The asymmetry is brutal. The upside of using AI art quietly is marginal - you saved some money or time on assets that most players would have ignored anyway. The downside is that you handed your critics a simple, legible story: this studio doesn't respect the craft, they cut corners, don't trust them. That story travels fast and is almost impossible to un-tell.
There's a version of this conversation where we talk about whether the backlash is proportionate, or whether players are being too precious about AI tools, or whether the distinction between AI-assisted and AI-generated art even makes sense. Those are legitimate questions. But they're also beside the point if you're an indie studio trying to ship a game and keep your audience's trust. You're not arguing a philosophy seminar. You're managing a real relationship with real people who will decide whether to buy and recommend your game.
The Right Lesson From Mega Crit
The takeaway from Slay the Spire 2 isn't that AI art is always wrong. It's that transparency is always right. Mega Crit didn't make a statement against AI. They just showed their work, including the unfinished parts, in a way that made their process visible. Rough hand-drawn art signals something about how the studio thinks about its relationship with players. It says: we trust you to understand that games take time to make, and we're not going to pretend otherwise.
That's the thing the declining survey numbers are probably reflecting. Not a principled rejection of technology, but a practical recognition that the cost-benefit math on quietly using AI tools has shifted. The tools haven't gotten worse. The community's awareness of them has gotten sharper, and the expectation of disclosure has gotten stronger. Studios that don't adjust to that reality are taking a risk they probably don't need to take.
A small anecdote from the STIGMA side of things: building a game as a solo project means every asset decision is visible to anyone watching. When you're making something with a small team or no team, there's no department to blame and no PR buffer. The instinct to be transparent about what's handmade and what isn't comes naturally when you're the one holding every single piece of it. Mega Crit's Paint sketches feel like that same instinct at a larger scale - and it's working for them.
What to Watch
Slay the Spire 2 is in Early Access now. Mega Crit has said the Timeline art is placeholder and will be updated through development. Whether the finished art lives up to the rest of the game remains to be seen. The more interesting question is whether other studios notice the response and adjust their own approach to placeholder content. The paint sketches got more positive coverage than almost anything else about the launch. That's a signal worth taking seriously.
FAQ
What happened with Slay the Spire 2 and AI art?
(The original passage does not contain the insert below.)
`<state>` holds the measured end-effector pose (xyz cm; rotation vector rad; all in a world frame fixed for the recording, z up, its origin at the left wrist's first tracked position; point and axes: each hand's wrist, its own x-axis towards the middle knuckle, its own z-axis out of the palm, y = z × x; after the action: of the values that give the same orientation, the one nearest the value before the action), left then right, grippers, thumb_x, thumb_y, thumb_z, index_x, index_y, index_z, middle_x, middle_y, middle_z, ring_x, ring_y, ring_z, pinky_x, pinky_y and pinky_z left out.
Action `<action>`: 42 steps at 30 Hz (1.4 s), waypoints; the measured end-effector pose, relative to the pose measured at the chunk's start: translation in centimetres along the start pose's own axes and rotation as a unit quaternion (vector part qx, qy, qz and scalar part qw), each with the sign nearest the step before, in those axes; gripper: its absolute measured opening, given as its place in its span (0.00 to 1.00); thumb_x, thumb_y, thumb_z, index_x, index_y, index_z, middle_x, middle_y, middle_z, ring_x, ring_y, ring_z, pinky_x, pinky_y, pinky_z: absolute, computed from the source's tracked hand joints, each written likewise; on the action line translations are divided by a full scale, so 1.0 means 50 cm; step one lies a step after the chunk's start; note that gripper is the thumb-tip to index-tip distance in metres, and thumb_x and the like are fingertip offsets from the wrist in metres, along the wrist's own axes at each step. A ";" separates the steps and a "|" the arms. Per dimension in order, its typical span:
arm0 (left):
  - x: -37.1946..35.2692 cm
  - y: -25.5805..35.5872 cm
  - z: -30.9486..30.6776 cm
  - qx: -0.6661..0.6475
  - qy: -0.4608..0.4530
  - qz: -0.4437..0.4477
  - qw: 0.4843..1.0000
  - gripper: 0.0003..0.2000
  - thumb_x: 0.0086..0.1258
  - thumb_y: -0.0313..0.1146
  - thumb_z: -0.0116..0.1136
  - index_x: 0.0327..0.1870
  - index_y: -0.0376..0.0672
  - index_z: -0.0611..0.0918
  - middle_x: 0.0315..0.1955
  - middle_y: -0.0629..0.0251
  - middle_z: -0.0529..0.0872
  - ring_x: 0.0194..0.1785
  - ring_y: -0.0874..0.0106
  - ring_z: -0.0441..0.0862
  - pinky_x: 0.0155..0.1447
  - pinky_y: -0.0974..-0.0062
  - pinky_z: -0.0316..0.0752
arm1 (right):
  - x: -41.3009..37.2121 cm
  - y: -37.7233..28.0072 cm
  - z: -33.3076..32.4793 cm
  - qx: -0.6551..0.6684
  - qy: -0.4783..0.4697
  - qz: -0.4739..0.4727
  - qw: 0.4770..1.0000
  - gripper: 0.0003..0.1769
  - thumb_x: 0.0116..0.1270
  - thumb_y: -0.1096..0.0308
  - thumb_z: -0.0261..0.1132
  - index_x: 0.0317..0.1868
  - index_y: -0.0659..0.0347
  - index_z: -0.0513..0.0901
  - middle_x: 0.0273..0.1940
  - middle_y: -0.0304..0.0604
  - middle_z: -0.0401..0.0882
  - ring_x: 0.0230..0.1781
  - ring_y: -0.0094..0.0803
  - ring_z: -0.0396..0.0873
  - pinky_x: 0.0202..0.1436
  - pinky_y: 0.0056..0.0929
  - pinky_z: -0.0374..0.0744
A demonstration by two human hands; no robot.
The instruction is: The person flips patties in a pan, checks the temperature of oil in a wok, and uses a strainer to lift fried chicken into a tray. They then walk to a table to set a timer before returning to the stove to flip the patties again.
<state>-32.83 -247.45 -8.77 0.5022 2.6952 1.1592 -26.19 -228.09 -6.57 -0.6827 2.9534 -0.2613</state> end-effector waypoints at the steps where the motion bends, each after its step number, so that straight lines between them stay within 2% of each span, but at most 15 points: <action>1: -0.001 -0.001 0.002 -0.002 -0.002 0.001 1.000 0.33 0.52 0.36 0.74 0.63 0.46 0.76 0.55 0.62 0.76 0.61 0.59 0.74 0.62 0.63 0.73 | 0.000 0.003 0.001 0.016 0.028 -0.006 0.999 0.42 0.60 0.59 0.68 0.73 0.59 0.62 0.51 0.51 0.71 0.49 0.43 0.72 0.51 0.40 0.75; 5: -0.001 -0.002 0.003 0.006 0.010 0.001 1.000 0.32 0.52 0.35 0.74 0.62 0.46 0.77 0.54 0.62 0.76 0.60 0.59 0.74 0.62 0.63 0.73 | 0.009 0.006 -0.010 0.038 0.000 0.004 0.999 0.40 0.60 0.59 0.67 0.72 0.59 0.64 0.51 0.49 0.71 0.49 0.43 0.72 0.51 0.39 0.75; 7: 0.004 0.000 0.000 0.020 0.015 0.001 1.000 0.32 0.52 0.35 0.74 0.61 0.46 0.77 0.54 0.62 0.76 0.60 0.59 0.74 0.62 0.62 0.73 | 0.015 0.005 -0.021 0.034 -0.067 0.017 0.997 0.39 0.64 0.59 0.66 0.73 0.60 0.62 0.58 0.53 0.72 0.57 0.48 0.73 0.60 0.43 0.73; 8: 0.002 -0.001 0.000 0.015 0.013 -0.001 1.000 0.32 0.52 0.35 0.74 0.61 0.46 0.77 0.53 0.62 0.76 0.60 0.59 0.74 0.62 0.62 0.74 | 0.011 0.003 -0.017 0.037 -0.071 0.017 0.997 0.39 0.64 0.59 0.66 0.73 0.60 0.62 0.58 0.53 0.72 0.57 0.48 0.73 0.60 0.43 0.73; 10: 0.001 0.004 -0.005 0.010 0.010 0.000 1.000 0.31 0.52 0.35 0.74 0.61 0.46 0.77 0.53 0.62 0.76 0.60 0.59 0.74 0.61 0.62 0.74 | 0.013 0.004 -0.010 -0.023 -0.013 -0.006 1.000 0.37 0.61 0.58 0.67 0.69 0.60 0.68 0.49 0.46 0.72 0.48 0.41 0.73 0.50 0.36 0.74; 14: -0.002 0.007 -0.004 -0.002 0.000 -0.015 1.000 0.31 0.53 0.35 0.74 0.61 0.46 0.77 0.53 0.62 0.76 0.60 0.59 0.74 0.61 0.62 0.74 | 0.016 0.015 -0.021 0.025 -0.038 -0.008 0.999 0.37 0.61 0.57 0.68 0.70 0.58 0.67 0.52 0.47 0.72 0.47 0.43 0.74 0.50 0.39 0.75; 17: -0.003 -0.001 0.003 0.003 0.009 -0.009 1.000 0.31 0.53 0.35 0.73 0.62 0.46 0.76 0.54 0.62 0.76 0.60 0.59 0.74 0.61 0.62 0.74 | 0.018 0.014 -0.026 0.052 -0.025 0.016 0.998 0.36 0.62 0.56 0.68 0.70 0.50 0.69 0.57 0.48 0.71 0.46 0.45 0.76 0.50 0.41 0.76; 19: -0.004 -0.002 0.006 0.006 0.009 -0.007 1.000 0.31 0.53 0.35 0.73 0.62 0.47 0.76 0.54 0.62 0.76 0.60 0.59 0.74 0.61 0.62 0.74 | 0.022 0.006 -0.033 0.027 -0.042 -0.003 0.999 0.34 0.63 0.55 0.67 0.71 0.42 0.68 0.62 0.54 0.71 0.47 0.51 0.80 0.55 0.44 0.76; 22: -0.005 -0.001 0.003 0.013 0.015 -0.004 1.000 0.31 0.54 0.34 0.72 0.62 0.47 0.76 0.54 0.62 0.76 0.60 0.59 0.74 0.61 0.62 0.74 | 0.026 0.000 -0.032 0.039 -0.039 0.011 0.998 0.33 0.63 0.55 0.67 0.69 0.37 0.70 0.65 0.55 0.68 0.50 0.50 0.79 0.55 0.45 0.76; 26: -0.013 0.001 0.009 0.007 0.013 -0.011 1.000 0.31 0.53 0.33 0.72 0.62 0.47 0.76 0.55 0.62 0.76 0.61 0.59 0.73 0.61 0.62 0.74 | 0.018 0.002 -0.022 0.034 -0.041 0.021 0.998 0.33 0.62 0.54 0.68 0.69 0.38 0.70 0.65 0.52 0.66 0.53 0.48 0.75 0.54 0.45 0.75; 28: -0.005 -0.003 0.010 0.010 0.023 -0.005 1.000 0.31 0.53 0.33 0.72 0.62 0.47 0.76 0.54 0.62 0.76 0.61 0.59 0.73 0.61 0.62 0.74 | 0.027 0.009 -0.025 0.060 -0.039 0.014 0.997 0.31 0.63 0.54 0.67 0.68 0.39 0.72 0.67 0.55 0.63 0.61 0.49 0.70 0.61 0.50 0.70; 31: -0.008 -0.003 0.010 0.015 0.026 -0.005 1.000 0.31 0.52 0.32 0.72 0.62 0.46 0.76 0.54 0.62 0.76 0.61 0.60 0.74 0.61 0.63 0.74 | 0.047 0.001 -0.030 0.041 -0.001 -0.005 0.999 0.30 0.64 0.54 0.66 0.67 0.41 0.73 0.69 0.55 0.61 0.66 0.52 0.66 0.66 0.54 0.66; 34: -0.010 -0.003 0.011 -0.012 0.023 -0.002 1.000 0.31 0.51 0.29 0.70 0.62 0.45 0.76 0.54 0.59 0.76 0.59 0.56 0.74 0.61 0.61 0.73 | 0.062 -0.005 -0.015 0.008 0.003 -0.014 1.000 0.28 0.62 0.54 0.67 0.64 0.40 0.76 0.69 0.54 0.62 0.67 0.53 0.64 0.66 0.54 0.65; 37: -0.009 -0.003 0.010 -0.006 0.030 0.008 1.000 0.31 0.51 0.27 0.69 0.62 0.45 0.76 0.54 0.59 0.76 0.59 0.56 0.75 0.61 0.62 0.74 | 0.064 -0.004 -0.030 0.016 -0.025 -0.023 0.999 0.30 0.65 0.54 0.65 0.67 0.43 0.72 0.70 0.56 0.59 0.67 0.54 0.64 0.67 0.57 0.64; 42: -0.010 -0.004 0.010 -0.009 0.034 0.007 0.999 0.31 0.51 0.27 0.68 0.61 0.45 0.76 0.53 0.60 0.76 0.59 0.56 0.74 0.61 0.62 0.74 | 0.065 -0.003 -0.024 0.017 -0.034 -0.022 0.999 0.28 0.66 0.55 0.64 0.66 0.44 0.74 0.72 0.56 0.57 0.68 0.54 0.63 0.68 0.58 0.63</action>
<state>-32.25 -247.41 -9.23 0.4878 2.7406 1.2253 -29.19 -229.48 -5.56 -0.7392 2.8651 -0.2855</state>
Slay the Spire 2 launched in Early Access on March 5th with deliberately rough, hand-drawn placeholder art for its Timeline feature instead of using AI-generated images. Developer Mega Crit received positive player reactions for the transparent approach. The placeholder art is clearly labeled as unfinished and will be updated during Early Access development.
Are game developers using less AI art?
According to a 2026 Game Developer Collective survey, developer use of generative AI tools dropped from 36% to 29% over the past year. Almost half of surveyed developers (47%) say they're worried AI will negatively impact game quality, and the share of developers who believe AI reduces costs has also declined. The trend suggests growing skepticism about generative AI tools within the development community.
Why did studios like Ubisoft and 11 Bit get in trouble for AI art?
Ubisoft used AI-generated images in Anno 117's loading screens without disclosure. 11 Bit Studios used an AI-generated texture in The Alters and acknowledged it only after players identified it. In both cases, the issue wasn't the technical use of AI tools but the lack of transparency - players felt deceived when they discovered AI content that hadn't been disclosed upfront.
What is the Slay the Spire 2 Timeline feature?
The Timeline is a narrative feature in Slay the Spire 2 that tells the story of how the Spire came to exist and became populated with monsters. As players progress through the game, defeating bosses and leveling up characters, they unlock scenes on the Timeline. Each scene includes text and artwork - much of which is currently rough placeholder art that will be updated during Early Access.
Is Slay the Spire 2 out now?
Yes. Slay the Spire 2 entered Steam Early Access on March 5th, 2026. The game includes multiple character classes and hundreds of cards, though Mega Crit has been clear that content will be added and balanced throughout development. The Early Access version is an intentionally incomplete version of the final game.